- [PROBLEM STATEMENT] Every line that contains the word "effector" is to be copied from the listing.

- [EXTRACTED DATA]

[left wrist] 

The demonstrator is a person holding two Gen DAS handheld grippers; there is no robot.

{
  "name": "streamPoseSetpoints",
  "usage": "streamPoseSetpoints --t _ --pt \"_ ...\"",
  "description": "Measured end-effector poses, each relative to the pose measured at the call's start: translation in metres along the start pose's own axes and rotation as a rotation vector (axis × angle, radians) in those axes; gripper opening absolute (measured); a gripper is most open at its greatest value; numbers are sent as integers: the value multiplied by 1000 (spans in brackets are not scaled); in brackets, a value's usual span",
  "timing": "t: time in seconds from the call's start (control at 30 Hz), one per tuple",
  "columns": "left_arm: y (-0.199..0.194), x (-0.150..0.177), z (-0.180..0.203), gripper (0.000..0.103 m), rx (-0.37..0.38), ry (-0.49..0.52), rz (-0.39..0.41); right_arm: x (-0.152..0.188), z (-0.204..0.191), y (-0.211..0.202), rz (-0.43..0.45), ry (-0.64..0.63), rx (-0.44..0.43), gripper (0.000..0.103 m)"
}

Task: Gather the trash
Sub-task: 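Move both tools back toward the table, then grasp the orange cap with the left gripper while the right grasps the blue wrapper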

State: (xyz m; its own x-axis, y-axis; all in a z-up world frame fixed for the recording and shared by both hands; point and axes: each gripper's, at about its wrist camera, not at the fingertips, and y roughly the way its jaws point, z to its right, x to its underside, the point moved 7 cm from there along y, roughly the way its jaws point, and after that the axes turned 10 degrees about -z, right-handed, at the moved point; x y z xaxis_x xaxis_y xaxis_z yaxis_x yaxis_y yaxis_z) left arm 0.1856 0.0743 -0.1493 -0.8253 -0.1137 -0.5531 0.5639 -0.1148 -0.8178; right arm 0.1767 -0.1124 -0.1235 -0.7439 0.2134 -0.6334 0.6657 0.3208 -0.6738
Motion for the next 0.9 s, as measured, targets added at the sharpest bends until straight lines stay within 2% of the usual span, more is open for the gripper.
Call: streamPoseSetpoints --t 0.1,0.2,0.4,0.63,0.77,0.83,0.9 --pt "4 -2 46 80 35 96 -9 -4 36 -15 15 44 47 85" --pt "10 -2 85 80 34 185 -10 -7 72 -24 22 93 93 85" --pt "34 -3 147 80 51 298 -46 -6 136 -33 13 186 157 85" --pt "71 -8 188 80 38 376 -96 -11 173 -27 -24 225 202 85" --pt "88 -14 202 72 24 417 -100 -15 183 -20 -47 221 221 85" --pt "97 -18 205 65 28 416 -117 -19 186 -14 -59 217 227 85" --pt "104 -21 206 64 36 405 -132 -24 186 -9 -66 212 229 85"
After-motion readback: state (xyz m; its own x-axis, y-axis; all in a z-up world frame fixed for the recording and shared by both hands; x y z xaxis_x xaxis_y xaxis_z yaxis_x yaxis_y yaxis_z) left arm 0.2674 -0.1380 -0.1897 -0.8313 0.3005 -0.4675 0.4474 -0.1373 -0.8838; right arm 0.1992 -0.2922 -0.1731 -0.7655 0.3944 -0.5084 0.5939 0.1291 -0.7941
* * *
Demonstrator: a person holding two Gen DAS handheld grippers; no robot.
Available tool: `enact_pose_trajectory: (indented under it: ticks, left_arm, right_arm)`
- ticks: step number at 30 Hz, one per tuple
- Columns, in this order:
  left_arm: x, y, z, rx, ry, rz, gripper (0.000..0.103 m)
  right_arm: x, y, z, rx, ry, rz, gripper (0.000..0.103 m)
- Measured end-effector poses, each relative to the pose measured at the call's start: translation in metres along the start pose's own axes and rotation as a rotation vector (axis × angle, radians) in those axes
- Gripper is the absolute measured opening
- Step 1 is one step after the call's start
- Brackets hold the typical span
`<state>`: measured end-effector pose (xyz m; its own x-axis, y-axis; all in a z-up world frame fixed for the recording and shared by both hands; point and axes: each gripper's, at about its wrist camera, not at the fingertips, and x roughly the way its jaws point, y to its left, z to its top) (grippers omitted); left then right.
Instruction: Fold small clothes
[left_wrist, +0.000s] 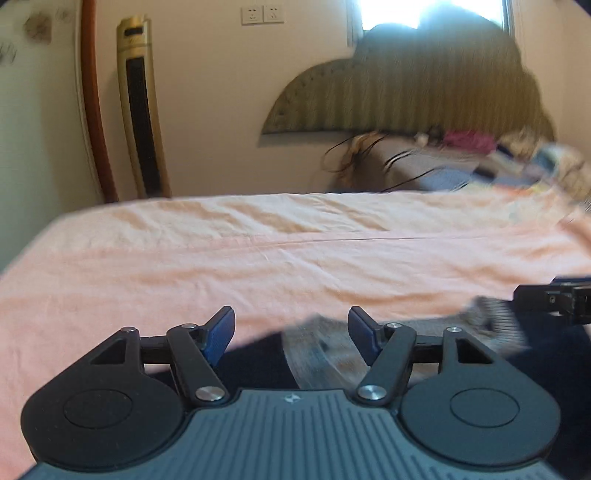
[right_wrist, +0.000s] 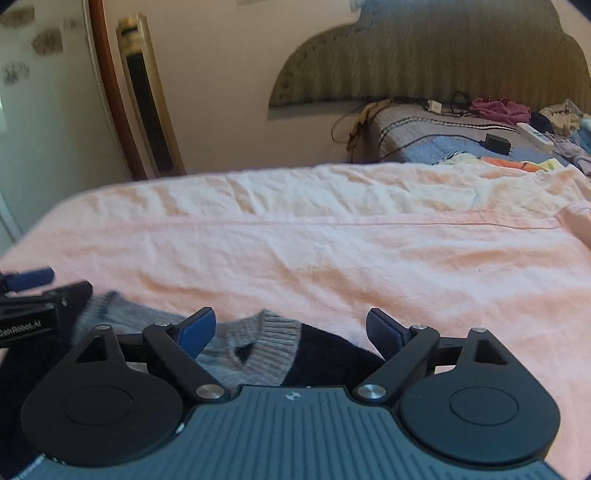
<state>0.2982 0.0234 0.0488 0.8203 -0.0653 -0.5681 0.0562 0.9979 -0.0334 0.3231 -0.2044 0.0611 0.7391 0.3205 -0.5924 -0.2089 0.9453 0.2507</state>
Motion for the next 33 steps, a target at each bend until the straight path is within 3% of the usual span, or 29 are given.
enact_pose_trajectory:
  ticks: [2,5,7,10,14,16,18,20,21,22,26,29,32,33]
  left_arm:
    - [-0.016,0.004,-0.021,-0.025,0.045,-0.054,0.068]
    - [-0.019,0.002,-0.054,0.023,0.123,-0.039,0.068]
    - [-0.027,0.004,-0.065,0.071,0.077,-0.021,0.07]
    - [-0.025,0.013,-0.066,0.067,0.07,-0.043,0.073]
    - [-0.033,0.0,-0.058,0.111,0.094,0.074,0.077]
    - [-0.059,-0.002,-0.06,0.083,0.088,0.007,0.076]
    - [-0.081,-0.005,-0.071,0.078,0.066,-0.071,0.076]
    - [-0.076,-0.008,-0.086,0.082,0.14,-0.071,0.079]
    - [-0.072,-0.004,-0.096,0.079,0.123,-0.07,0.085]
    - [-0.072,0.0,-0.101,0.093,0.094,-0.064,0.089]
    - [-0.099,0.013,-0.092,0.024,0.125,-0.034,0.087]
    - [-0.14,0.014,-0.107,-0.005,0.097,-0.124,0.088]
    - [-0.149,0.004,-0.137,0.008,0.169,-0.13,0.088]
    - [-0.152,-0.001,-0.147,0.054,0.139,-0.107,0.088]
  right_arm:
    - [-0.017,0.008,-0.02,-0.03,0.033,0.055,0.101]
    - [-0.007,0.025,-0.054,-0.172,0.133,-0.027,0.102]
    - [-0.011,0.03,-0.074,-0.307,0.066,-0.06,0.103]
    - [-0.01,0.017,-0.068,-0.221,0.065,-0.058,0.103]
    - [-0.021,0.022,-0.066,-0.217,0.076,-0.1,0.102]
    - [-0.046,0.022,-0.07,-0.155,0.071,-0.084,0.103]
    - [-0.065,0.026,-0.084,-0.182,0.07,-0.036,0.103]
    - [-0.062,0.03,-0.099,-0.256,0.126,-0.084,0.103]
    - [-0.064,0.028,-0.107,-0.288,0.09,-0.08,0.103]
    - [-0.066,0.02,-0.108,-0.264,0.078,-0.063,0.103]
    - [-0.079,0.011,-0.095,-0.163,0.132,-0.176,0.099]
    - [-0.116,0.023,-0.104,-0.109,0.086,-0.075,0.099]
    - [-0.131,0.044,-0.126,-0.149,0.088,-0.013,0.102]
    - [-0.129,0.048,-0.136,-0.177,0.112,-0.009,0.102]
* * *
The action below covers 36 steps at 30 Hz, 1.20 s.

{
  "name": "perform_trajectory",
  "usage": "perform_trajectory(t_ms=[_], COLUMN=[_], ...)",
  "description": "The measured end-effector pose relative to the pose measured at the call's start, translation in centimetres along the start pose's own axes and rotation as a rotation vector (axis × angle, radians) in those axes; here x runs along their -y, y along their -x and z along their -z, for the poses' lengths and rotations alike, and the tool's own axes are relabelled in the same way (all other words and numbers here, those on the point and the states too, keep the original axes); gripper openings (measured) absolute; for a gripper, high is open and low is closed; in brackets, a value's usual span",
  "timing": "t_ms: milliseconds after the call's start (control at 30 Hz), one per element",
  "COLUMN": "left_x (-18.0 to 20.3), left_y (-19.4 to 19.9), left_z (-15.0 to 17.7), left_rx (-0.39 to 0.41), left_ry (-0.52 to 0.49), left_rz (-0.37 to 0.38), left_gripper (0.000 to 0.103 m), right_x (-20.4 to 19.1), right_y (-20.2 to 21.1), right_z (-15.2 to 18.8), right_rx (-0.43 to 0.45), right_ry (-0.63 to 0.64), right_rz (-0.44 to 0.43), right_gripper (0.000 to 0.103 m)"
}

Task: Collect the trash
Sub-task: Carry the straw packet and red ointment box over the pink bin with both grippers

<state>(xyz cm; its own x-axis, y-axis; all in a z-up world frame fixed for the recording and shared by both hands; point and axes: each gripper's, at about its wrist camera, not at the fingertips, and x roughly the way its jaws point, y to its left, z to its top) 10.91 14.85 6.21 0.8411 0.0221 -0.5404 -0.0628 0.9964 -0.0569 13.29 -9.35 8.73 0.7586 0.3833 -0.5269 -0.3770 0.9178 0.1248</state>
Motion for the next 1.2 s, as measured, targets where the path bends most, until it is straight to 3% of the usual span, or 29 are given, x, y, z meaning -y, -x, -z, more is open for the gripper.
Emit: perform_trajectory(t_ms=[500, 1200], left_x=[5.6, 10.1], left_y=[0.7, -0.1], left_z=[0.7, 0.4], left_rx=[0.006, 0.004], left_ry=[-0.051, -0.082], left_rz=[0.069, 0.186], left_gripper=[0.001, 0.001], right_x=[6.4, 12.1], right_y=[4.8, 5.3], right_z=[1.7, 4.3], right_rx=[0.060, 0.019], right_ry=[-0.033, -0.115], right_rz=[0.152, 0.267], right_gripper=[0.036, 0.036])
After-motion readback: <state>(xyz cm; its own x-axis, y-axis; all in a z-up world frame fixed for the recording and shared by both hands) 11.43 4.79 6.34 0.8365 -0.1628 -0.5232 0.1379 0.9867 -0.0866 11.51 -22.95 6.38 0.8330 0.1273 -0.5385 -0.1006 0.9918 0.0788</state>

- [EXPECTED OUTPUT]
  "description": "Measured end-effector poses, each relative to the pose measured at the call's start: translation in metres along the start pose's own axes and rotation as a rotation vector (axis × angle, radians) in those axes; gripper opening absolute (measured); a gripper is most open at its greatest value; numbers are sent as integers: the value multiplied by 1000 (spans in brackets are not scaled); in brackets, a value's usual span",
- Measured end-effector poses, each relative to the pose measured at the call's start: translation in metres along the start pose's own axes and rotation as a rotation vector (axis × angle, radians) in those axes
`<state>`: measured end-effector pose (xyz m; its own x-axis, y-axis; all in a z-up world frame fixed for the recording and shared by both hands; point and axes: each gripper's, at about its wrist camera, not at the fingertips, and x roughly the way its jaws point, y to its left, z to its top) (grippers omitted); left then right.
  "description": "The measured end-effector pose relative to the pose measured at the call's start, translation in centimetres along the start pose's own axes and rotation as a rotation vector (axis × angle, radians) in those axes; here x runs along their -y, y along their -x and z along their -z, for the poses' lengths and rotations alike, and the tool's own axes are relabelled in the same way (all other words and numbers here, those on the point and the states too, keep the original axes); gripper openings (measured) absolute; for a gripper, high is open and low is closed; in brackets, a value's usual span",

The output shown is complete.